Un lieu de légendes et de supersition
En pleine Seconde Guerre mondiale, l'Hôtel Biltmore est réquisitionné pour devenir un hôpital de convalescence pour les militaires de 1200 lits. Exit les vastes espaces communs, les sols de marbre, les moquettes moelleuses, le mobilier d'origine et les fenêtres. Bonjour les blocs opératoires, le sol en lino, les sorties condamnées par du béton et la peinture vert pâle.
Après 1968, l'hôtel-hôpital Biltmore est abandonné et ne tarde pas à tomber à l'état de ruines, prisées des jeunes du coin pour s'y introduire en cachette, lampe de poche à la main. «Tous les enfants disaient toujours qu’il devait y avoir des fantômes là-dedans», raconte Betsy Skipp, qui a grandi à Coral Gables et se faufilait dans le Biltmore avec ses amis, à la chaîne locale WLRN, en 2014.
Une autre résidente du coin, Kim Dunn-Zocco, témoigne que la plus grande crainte de ses amis était de découvrir un cadavre à l'intérieur du bâtiment. Une fois, un copain affirme avoir vu un membre sectionné.
Il faut dire que le lieu et son intense activité nocturne attirent de nombreux curieux. Des témoins affirment voir des fenêtres s'ouvrir et se fermer, des silhouettes passer à l'intérieur du bâtiment et entendre des bruits de fracas.
L'activité paranormale s'est révélée si intense qu'à l'été 1979, une équipe de policiers prend d'assaut le bâtiment à la recherche de trafiquants de drogue. Sans parler des nombreux enquêteurs et autres spécialistes du paranormal, parfois équipés de technologies de pointe, qui se lanceront dans de véritables chasses aux fantômes.
En 1983, la ville de Coral Gables finit par investir 55 millions de dollars dans la rénovation du Biltmore. L'hôtel rouvre ses portes quatre ans plus tard, jusqu'à rafler une inscription au Registre national des lieux historiques, la plus haute distinction décernée par le gouvernement fédéral.
Ce qui n'empêchera pas les histoires d'apparitions de continuer à circuler - de Thomas Walsh à un ascensoriste vêtu d'un uniforme d'époque, en passant par l'esprit d'une jeune mariée qui se serait suicidée après avoir été abandonnée à l'autel. Des séances de spiritisme sont même organisées en 1986, avec l'approbation de la direction.
L'une des légendes les plus connues concerne l'une des suites du 13e étage, dont le prix peut atteindre 5000 dollars la nuit, selon la saison. D'après le site spécialisé Southern Spirit, un certain président Bill Clinton, lors d'une visite en décembre 1994, aurait éprouvé des difficultés à capter la télévision pour regarder un match de baseball. Ses collaborateurs n'ont pas réussi à comprendre pourquoi le téléviseur ne fonctionnait pas correctement.

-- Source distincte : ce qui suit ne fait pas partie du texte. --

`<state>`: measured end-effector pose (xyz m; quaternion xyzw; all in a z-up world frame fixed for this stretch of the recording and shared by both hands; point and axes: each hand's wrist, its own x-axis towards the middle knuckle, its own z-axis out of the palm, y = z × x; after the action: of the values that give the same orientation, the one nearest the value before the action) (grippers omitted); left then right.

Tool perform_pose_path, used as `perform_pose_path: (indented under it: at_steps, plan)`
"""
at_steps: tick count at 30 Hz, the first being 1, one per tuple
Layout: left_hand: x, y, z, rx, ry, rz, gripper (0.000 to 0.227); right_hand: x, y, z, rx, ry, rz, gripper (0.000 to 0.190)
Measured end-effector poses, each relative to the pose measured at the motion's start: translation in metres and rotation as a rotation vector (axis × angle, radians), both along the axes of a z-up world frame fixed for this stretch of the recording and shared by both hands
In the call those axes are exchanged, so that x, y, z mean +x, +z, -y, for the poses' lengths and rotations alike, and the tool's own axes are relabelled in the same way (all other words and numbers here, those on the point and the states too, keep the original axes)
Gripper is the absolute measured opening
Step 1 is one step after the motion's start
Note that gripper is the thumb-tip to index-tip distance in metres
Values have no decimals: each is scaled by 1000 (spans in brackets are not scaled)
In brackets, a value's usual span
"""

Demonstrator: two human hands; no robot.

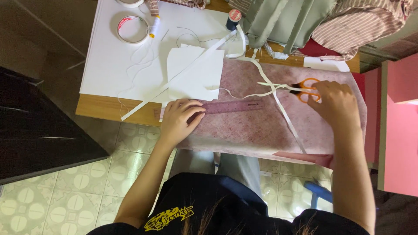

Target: Assembling a small bag by cutting elastic strips and taping them to fabric components

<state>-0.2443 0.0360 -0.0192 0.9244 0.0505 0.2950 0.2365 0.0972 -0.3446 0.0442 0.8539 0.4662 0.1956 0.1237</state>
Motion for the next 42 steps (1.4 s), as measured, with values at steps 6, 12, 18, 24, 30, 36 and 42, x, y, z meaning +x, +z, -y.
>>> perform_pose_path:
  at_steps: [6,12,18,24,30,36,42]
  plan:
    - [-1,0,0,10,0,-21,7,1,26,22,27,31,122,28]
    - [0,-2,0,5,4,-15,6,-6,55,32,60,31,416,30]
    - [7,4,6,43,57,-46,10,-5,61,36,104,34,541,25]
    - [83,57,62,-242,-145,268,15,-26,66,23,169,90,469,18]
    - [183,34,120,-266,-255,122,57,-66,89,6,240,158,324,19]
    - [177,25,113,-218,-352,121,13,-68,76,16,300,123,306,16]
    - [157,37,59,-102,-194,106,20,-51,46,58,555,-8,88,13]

C'est cette même année qu'une conteuse du coin, Linda Spitzer, devient la conteuse attitrée du Biltmore, après avoir reçu un appel du directeur de l'hôtel. Si ce dernier se montre enthousiaste à l'idée de lectures publiques dans un salon de l'établissement, il lui impose une condition.
Figure incontournable de l'hôtel pour tout ce qui concerne les phénomènes paranormaux, Linda Spitzer affirme toutefois n'avoir jamais vu de fantôme elle-même au cours de ses 10 années de service. «Je n’en ai jamais vu», assurait-elle au Miami New Times, en 2011, «mais des gens tout à fait ordinaires m’ont raconté des choses si étranges.»
Pour notre part, en ce jour d'Halloween, nous ne croiserons aucun esprit frappeur en savourant nos œufs et notre bagel au cream cheese. Mais le décor extraordinaire et la riche histoire du Bilmore suffisaient largement à tenter l'aventure.